Items from a dataset
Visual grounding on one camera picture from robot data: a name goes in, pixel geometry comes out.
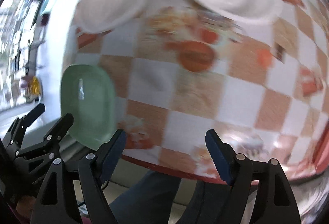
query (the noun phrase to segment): checkered tablecloth
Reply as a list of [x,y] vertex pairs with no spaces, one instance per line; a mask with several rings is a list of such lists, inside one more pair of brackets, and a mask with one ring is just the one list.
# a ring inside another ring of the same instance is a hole
[[[150,0],[113,31],[77,28],[77,53],[65,65],[99,65],[114,81],[132,162],[220,182],[205,147],[206,131],[215,129],[250,159],[277,158],[289,179],[310,176],[329,114],[329,6],[283,1],[273,24],[213,26],[191,0]],[[183,49],[192,44],[184,41],[200,42],[193,47],[204,64],[190,62],[195,56]]]

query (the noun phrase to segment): black wire
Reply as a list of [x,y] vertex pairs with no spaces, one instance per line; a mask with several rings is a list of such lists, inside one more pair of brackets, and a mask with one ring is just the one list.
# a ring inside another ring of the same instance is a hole
[[[107,186],[109,185],[109,183],[110,183],[110,181],[108,180],[108,181],[106,182],[105,186],[102,188],[102,191],[104,191],[104,190],[107,188]],[[85,201],[79,203],[79,204],[78,204],[78,207],[83,206],[85,203],[86,203]]]

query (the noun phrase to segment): green bowl
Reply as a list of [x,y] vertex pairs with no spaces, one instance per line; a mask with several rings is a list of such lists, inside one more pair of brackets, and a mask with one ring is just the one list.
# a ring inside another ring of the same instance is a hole
[[61,114],[71,113],[69,134],[93,150],[108,142],[116,131],[116,92],[107,73],[98,66],[71,65],[60,86]]

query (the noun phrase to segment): window
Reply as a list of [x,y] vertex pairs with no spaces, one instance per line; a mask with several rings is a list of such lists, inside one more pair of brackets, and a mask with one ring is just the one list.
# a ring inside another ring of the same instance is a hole
[[43,0],[4,0],[0,5],[0,112],[28,102],[19,86],[28,74],[30,45]]

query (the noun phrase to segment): person's leg
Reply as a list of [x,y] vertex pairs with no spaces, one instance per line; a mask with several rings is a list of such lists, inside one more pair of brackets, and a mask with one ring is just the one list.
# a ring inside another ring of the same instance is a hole
[[119,224],[167,224],[181,178],[149,171],[110,208]]
[[228,185],[198,181],[191,201],[177,224],[215,223],[230,190]]

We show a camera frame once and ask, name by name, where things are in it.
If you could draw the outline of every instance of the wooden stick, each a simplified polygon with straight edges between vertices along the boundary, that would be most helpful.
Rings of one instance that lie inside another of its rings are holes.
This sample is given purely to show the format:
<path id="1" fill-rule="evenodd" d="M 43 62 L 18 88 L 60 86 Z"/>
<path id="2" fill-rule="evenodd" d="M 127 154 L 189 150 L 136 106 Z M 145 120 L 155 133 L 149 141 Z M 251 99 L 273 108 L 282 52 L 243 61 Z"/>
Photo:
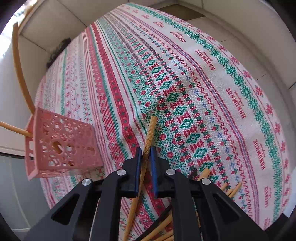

**Work task**
Set down only the lines from the one with "We show a camera" through the end of the entries, exactly as they appear, leaving out each picture.

**Response below**
We show a camera frame once and ask, name by name, where things are in it.
If you could draw the outline of every instance of the wooden stick, each a simplified polygon with straight edges between vertices along the boundary, that would be most helpful.
Rings of one instance that lie inside another of its rings are holes.
This sample is given purely to show the format:
<path id="1" fill-rule="evenodd" d="M 43 62 L 18 88 L 60 86 Z"/>
<path id="2" fill-rule="evenodd" d="M 127 154 L 189 150 L 136 106 Z M 145 120 L 155 133 L 149 141 Z M 251 99 L 273 108 L 282 52 L 243 61 Z"/>
Photo:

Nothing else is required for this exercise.